• _Exercise prompt_
Look at the data below and print exactly the lines from its first line through the line with "Provide an outline for every instance of the plastic"; the pictures stay out of the copy.

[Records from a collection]
--- --- ---
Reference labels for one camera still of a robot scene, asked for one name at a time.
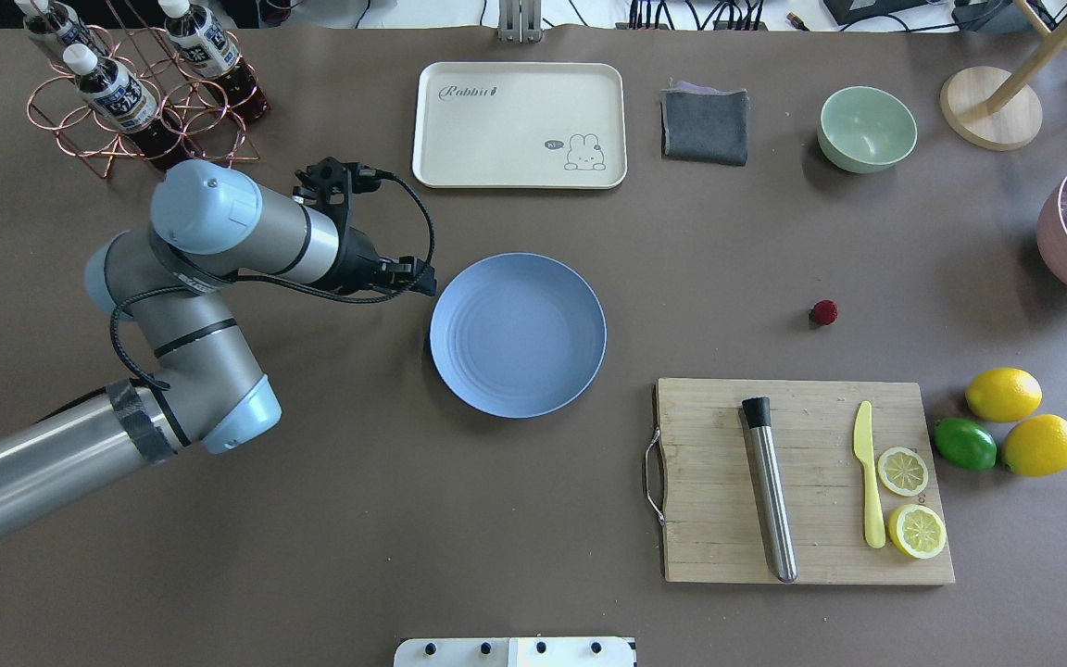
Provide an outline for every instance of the rabbit cartoon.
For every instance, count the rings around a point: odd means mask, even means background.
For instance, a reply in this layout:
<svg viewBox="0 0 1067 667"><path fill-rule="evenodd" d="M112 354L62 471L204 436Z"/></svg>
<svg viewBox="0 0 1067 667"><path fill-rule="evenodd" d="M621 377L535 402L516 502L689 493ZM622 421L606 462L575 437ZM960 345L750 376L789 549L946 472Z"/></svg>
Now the rabbit cartoon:
<svg viewBox="0 0 1067 667"><path fill-rule="evenodd" d="M604 149L594 134L571 134L571 149L567 153L567 171L604 171Z"/></svg>

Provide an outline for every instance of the round wooden base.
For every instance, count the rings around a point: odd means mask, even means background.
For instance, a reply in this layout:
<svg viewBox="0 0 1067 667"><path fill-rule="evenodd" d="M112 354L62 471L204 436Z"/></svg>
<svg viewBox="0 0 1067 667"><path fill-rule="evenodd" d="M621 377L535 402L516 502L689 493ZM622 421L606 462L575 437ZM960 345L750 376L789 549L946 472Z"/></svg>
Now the round wooden base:
<svg viewBox="0 0 1067 667"><path fill-rule="evenodd" d="M1014 150L1032 143L1040 132L1040 97L1024 88L1003 109L986 101L1012 73L998 67L969 67L950 77L941 88L941 113L966 141L990 150Z"/></svg>

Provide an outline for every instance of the plastic knife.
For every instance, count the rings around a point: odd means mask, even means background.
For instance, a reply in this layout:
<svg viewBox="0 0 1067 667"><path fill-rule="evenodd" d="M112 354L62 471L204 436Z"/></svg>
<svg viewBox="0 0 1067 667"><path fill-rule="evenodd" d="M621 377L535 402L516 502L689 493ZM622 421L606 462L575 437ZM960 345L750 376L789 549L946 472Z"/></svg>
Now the plastic knife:
<svg viewBox="0 0 1067 667"><path fill-rule="evenodd" d="M855 417L855 459L863 464L863 537L873 549L887 543L883 536L883 510L880 509L880 487L875 479L875 446L872 443L872 401L859 406Z"/></svg>

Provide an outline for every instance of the cutting board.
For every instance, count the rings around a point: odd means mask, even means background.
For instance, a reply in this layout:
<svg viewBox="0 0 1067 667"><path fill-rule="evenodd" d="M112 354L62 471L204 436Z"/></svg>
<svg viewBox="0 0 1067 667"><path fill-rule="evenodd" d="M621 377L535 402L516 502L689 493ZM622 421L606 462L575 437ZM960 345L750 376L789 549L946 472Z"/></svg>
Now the cutting board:
<svg viewBox="0 0 1067 667"><path fill-rule="evenodd" d="M880 485L885 521L910 502L945 519L918 384L681 377L656 383L666 579L779 584L768 569L742 417L740 401L750 397L768 397L771 403L797 584L953 583L949 544L935 558L918 560L897 551L890 538L879 550L863 540L863 473L851 438L864 400L874 407L876 459L887 448L908 447L930 472L919 497L897 496Z"/></svg>

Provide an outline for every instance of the robotic arm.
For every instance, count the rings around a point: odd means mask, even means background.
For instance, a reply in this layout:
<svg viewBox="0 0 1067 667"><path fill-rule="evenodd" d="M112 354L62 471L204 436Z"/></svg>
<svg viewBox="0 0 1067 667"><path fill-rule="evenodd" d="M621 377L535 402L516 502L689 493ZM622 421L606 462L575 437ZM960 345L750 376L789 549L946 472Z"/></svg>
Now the robotic arm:
<svg viewBox="0 0 1067 667"><path fill-rule="evenodd" d="M94 396L0 440L0 537L140 467L201 442L225 452L278 422L270 379L258 366L219 290L238 282L281 284L348 303L403 291L435 292L427 258L394 260L348 224L352 195L394 174L327 158L297 172L292 197L240 172L189 160L166 173L152 224L126 232L85 266L90 297L111 313L123 363L139 380ZM333 203L337 195L341 201ZM240 275L239 270L258 271ZM347 299L371 290L373 299ZM116 337L120 319L143 330L160 369L148 376Z"/></svg>

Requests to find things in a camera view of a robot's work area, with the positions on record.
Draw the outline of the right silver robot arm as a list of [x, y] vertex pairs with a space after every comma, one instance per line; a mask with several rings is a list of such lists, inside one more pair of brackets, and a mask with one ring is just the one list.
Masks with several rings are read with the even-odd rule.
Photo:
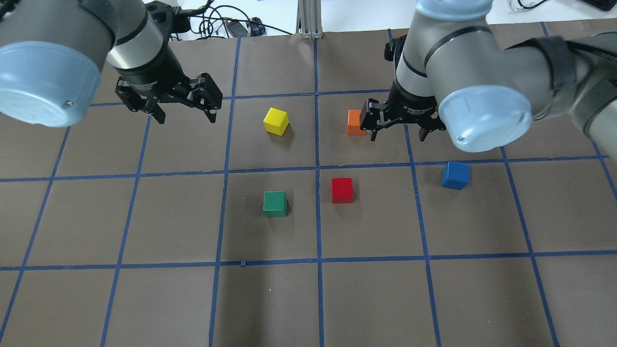
[[490, 0], [418, 0], [408, 34], [390, 42], [388, 99], [367, 99], [361, 129], [416, 124], [419, 140], [448, 132], [461, 151], [485, 152], [534, 121], [571, 115], [615, 160], [616, 32], [531, 38], [501, 49], [488, 27]]

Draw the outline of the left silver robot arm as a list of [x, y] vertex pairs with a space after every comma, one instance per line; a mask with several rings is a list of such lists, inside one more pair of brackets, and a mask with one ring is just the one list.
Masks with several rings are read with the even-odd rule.
[[223, 94], [208, 73], [185, 75], [170, 47], [197, 10], [161, 1], [3, 0], [0, 109], [46, 127], [81, 121], [109, 63], [115, 94], [130, 112], [164, 124], [160, 104], [197, 108], [215, 122]]

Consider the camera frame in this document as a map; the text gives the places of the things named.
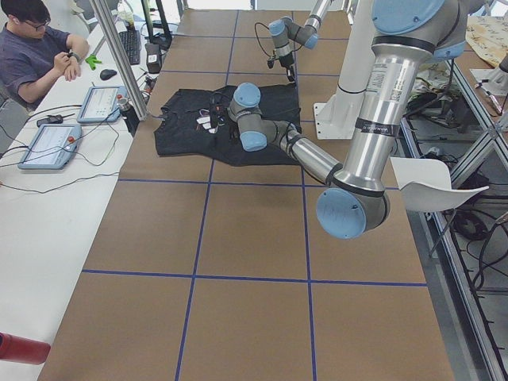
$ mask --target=blue shirt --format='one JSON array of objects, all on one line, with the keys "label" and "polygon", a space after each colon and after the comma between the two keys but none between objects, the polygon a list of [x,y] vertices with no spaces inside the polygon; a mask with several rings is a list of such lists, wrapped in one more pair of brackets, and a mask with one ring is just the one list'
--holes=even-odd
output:
[{"label": "blue shirt", "polygon": [[[53,68],[55,56],[69,51],[69,34],[47,26],[46,33],[38,40],[19,37],[4,26],[0,33],[0,79],[7,90],[17,94],[23,83],[44,77]],[[35,108],[41,100],[29,106]]]}]

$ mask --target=man's hand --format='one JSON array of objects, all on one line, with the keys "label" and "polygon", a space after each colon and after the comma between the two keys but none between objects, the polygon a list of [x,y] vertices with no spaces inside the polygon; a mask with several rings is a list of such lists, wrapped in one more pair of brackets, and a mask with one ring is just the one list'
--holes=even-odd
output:
[{"label": "man's hand", "polygon": [[71,60],[67,57],[66,52],[60,52],[55,56],[53,60],[53,68],[57,70],[61,75],[65,72],[65,69],[71,64]]},{"label": "man's hand", "polygon": [[69,62],[69,66],[65,68],[63,75],[65,76],[65,80],[70,82],[81,76],[81,67],[74,56],[69,59]]}]

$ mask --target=white table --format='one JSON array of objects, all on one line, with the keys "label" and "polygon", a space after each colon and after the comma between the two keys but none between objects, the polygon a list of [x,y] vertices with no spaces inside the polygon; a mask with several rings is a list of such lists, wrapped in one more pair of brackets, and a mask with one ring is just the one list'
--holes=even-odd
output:
[{"label": "white table", "polygon": [[[90,52],[102,37],[98,26],[89,36]],[[105,43],[97,54],[102,64],[92,71],[82,63],[82,76],[73,82],[60,78],[37,111],[52,107],[81,104],[92,83],[95,86],[121,84],[120,75],[102,81],[103,68],[116,69]],[[146,53],[141,49],[141,63]],[[133,67],[136,78],[143,75]],[[49,111],[48,114],[77,115],[77,109]],[[36,119],[29,121],[17,139],[29,144],[37,132]],[[65,119],[74,123],[75,116]],[[118,137],[105,163],[95,167],[82,156],[74,157],[62,170],[51,173],[21,171],[17,165],[0,167],[0,181],[11,187],[46,191],[79,178],[115,174],[124,163],[132,143],[123,120],[115,123],[83,126],[86,135],[78,148],[92,163],[102,162]],[[13,142],[11,147],[20,145]],[[23,150],[8,152],[0,166],[15,164]],[[52,343],[74,290],[83,263],[117,182],[117,175],[74,183],[47,194],[0,187],[0,332]],[[33,381],[42,365],[11,363],[0,360],[0,379]]]}]

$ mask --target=black fabric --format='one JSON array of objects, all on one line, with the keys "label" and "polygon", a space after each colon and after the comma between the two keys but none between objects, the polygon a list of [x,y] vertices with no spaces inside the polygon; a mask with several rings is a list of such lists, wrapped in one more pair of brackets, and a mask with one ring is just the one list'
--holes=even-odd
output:
[{"label": "black fabric", "polygon": [[[280,148],[270,144],[261,151],[244,151],[238,139],[238,126],[227,117],[225,110],[236,88],[226,86],[216,91],[178,90],[161,107],[164,121],[154,132],[157,153],[160,156],[201,154],[233,166],[298,165]],[[260,92],[259,108],[263,119],[300,124],[298,93],[293,83],[260,87]],[[200,117],[199,110],[208,110],[212,99],[214,104],[219,103],[224,110],[222,120],[225,124],[220,125],[215,134],[197,128],[196,122]]]}]

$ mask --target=black keyboard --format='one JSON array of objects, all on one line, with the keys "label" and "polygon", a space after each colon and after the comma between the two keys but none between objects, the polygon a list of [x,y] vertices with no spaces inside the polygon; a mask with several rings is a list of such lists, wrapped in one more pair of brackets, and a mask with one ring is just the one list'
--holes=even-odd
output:
[{"label": "black keyboard", "polygon": [[141,49],[141,36],[137,30],[126,30],[118,32],[121,44],[124,45],[125,52],[129,58],[131,65],[139,65],[140,63],[140,49]]}]

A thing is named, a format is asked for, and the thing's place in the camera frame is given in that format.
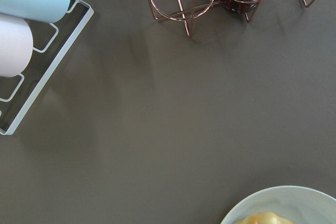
--- --- ---
• _Answer to this task_
Reference labels for one camera still of a robot scene, asked for one name at a time.
Provide an outline for every instance of the rabbit cartoon.
For every instance, count the rings around a point: odd means mask, even means background.
For instance, a reply in this layout:
<svg viewBox="0 0 1067 667"><path fill-rule="evenodd" d="M112 354L62 471L204 436Z"/></svg>
<svg viewBox="0 0 1067 667"><path fill-rule="evenodd" d="M621 377L535 402L516 502L689 493ZM622 421L606 462L575 437ZM960 345L750 376L789 549L946 472Z"/></svg>
Now the rabbit cartoon:
<svg viewBox="0 0 1067 667"><path fill-rule="evenodd" d="M604 149L594 134L571 134L571 149L567 153L567 171L604 171Z"/></svg>

Provide an outline for every instance of the round wooden base.
For every instance, count the rings around a point: odd means mask, even means background.
For instance, a reply in this layout:
<svg viewBox="0 0 1067 667"><path fill-rule="evenodd" d="M112 354L62 471L204 436Z"/></svg>
<svg viewBox="0 0 1067 667"><path fill-rule="evenodd" d="M621 377L535 402L516 502L689 493ZM622 421L606 462L575 437ZM960 345L750 376L789 549L946 472Z"/></svg>
Now the round wooden base:
<svg viewBox="0 0 1067 667"><path fill-rule="evenodd" d="M1014 150L1032 143L1040 132L1040 97L1024 88L1003 109L986 101L1012 73L998 67L969 67L950 77L941 88L941 113L966 141L990 150Z"/></svg>

Provide an outline for every instance of the plastic knife.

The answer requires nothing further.